- Assignment: Look at the data below and print exactly the lines from its first line through the line with "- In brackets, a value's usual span"; the pictures stay out of the copy.
*** Opening Data segment ***
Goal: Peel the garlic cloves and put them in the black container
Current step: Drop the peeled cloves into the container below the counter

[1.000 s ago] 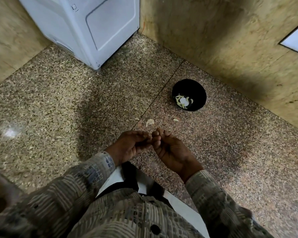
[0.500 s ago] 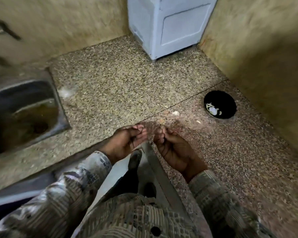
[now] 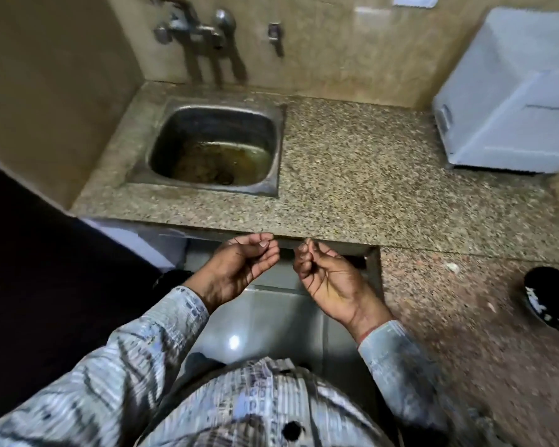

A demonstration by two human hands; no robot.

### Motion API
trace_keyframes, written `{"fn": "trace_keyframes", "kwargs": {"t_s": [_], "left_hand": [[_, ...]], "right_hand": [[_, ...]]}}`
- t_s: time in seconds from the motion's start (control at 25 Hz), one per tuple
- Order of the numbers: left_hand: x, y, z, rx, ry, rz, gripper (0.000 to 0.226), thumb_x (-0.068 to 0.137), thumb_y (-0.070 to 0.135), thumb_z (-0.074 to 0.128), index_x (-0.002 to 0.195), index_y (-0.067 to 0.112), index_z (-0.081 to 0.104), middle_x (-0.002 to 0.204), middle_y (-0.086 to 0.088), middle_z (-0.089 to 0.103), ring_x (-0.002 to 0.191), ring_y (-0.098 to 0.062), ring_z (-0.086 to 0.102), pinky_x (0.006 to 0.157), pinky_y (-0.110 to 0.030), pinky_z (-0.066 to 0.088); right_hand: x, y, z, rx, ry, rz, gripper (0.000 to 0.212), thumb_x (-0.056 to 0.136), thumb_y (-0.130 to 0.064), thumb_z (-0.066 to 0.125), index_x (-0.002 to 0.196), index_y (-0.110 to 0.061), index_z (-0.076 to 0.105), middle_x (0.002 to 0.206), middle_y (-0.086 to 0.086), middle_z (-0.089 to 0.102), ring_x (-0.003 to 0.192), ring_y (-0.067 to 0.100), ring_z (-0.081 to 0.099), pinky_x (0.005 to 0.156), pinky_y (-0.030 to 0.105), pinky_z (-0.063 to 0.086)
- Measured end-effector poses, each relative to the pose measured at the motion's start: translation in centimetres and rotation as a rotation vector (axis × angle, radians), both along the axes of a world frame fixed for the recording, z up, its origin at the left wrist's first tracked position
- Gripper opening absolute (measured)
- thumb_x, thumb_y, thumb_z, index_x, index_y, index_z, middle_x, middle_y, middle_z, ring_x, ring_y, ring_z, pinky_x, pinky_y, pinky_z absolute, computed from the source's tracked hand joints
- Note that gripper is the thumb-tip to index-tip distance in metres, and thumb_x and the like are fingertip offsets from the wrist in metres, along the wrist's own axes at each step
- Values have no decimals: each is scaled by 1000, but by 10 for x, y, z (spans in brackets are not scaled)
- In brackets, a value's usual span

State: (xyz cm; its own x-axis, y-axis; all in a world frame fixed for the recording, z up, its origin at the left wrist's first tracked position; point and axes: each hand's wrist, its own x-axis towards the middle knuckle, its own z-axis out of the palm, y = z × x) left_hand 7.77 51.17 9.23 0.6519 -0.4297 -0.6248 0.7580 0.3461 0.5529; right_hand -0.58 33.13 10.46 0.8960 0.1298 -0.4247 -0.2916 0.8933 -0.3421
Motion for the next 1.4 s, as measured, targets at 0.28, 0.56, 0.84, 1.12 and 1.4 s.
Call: {"fn": "trace_keyframes", "kwargs": {"t_s": [0.28, 0.56, 0.84, 1.12, 1.4], "left_hand": [[11, 181, 1, 20, 18, 291, 29, 100, -15, 43, 114, -4, 66, 99, -18, 76, 89, -24, 77, 73, -30, 63], [37, 310, -65, 95, 137, 441, 29, 99, -14, 44, 112, -4, 68, 105, -21, 75, 93, -25, 76, 78, -31, 64], [78, 355, -263, 114, 337, 576, 32, 97, -14, 42, 114, -5, 67, 111, -23, 74, 96, -28, 76, 85, -34, 63], [132, 356, -578, 155, 451, 617, 35, 103, 5, 42, 128, -3, 64, 103, -13, 71, 81, -17, 68, 75, -26, 58], [150, 363, -704, 5, 524, 678, 73, 102, 69, 32, 124, 6, 59, 121, -11, 67, 107, -32, 66, 81, -42, 54]], "right_hand": [[86, 177, -23, -92, 63, 358, 51, 46, 0, 101, 90, -3, 75, 91, 11, 68, 77, 14, 68, 69, 21, 60], [142, 317, -84, -131, 191, 512, 7, 76, -2, 81, 81, -5, 78, 84, 7, 71, 76, 11, 71, 74, 20, 61], [204, 377, -278, -399, 393, 634, 11, 94, 2, 58, 99, -4, 64, 89, 8, 72, 76, 11, 71, 78, 23, 62], [263, 418, -586, -999, 191, 920, 33, 107, 6, 34, 92, -2, 62, 76, 7, 75, 72, 15, 76, 67, 22, 61], [249, 412, -740, -1780, -729, 1071, 47, 101, -22, 48, 145, -4, 55, 152, 17, 51, 145, 30, 44, 123, 35, 28]]}}
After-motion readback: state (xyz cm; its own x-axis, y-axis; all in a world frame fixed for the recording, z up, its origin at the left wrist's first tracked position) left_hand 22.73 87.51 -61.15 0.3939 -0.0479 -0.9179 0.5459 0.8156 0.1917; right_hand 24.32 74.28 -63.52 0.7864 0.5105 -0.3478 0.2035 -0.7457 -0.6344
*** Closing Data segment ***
- Task result:
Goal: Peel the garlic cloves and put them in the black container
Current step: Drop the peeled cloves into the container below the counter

[1.000 s ago] 
[0.500 s ago] 
[now] 

A demonstration by two human hands; no robot.

### Motion API
trace_keyframes, written `{"fn": "trace_keyframes", "kwargs": {"t_s": [_], "left_hand": [[_, ...]], "right_hand": [[_, ...]]}}`
- t_s: time in seconds from the motion's start (control at 25 Hz), one per tuple
- Order of the numbers: left_hand: x, y, z, rx, ry, rz, gripper (0.000 to 0.226), thumb_x (-0.068 to 0.137), thumb_y (-0.070 to 0.135), thumb_z (-0.074 to 0.128), index_x (-0.002 to 0.195), index_y (-0.067 to 0.112), index_z (-0.081 to 0.104), middle_x (-0.002 to 0.204), middle_y (-0.086 to 0.088), middle_z (-0.089 to 0.103), ring_x (-0.002 to 0.191), ring_y (-0.098 to 0.062), ring_z (-0.086 to 0.102), pinky_x (0.006 to 0.157), pinky_y (-0.110 to 0.030), pinky_z (-0.066 to 0.088); right_hand: x, y, z, rx, ry, rz, gripper (0.000 to 0.212), thumb_x (-0.056 to 0.136), thumb_y (-0.130 to 0.064), thumb_z (-0.066 to 0.125), index_x (-0.002 to 0.196), index_y (-0.110 to 0.061), index_z (-0.076 to 0.105), middle_x (0.002 to 0.206), middle_y (-0.086 to 0.086), middle_z (-0.089 to 0.102), ring_x (-0.003 to 0.192), ring_y (-0.067 to 0.100), ring_z (-0.081 to 0.099), pinky_x (0.005 to 0.156), pinky_y (-0.030 to 0.105), pinky_z (-0.063 to 0.086)
- Measured end-effector poses, each relative to the pose measured at the motion's start: translation in centimetres and rotation as a rotation vector (axis × angle, radians), both along the axes of a world frame fixed for the recording, z up, its origin at the left wrist's first tracked position
- Gripper opening absolute (measured)
- thumb_x, thumb_y, thumb_z, index_x, index_y, index_z, middle_x, middle_y, middle_z, ring_x, ring_y, ring_z, pinky_x, pinky_y, pinky_z absolute, computed from the source's tracked hand joints
- Note that gripper is the thumb-tip to index-tip distance in metres, and thumb_x and the like are fingertip offsets from the wrist in metres, along the wrist's own axes at each step
- Values have no decimals: each is scaled by 1000, but by 10 for x, y, z (spans in brackets are not scaled)
- In brackets, a value's usual span

The exercise has been answered in full.